Quote every line below exactly as it reads.

────────────────────

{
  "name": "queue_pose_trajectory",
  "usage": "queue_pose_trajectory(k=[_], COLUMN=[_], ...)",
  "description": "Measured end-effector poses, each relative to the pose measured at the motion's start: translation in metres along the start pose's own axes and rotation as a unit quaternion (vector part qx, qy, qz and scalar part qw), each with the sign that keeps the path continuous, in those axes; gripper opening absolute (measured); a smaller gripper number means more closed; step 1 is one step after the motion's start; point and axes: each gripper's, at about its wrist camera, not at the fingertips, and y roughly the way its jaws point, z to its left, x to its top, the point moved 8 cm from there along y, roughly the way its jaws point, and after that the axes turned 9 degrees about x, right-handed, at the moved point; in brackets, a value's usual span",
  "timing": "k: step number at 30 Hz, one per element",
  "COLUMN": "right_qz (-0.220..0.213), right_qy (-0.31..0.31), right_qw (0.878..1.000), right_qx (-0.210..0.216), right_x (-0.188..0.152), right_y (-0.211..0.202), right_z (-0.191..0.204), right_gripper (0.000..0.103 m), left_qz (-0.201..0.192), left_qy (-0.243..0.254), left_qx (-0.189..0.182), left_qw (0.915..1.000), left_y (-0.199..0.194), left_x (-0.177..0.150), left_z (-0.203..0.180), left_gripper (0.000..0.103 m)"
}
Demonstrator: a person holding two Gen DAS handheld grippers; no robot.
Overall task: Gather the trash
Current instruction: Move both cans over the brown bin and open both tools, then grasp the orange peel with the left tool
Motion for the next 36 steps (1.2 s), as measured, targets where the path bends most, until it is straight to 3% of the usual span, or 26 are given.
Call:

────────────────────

* Solved problem:
{
  "name": "queue_pose_trajectory",
  "usage": "queue_pose_trajectory(k=[_], COLUMN=[_], ...)",
  "description": "Measured end-effector poses, each relative to the pose measured at the motion's start: translation in metres along the start pose's own axes and rotation as a unit quaternion (vector part qx, qy, qz and scalar part qw), each with the sign that keeps the path continuous, in those axes; gripper opening absolute (measured); a smaller gripper number means more closed; step 1 is one step after the motion's start; point and axes: each gripper's, at about its wrist camera, not at the fingertips, and y roughly the way its jaws point, z to its left, x to its top, the point moved 8 cm from there along y, roughly the way its jaws point, and after that the axes turned 9 degrees about x, right-handed, at the moved point; in brackets, a value's usual span",
  "timing": "k: step number at 30 Hz, one per element",
  "COLUMN": "right_qz (-0.220..0.213), right_qy (-0.31..0.31), right_qw (0.878..1.000), right_qx (-0.210..0.216), right_x (-0.188..0.152), right_y (-0.211..0.202), right_z (-0.191..0.204), right_gripper (0.000..0.103 m), left_qz (-0.201..0.192), left_qy (-0.243..0.254), left_qx (-0.189..0.182), left_qw (0.915..1.000), left_y (-0.199..0.194), left_x (-0.177..0.150), left_z (-0.203..0.180), left_gripper (0.000..0.103 m)"
}
Demonstrator: a person holding two Gen DAS handheld grippers; no robot.
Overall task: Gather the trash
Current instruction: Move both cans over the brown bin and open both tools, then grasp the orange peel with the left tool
Motion for the next 36 steps (1.2 s), as measured, targets where the path bends most, until it is straight to 3% of the usual span, or 26 are given.
Call:

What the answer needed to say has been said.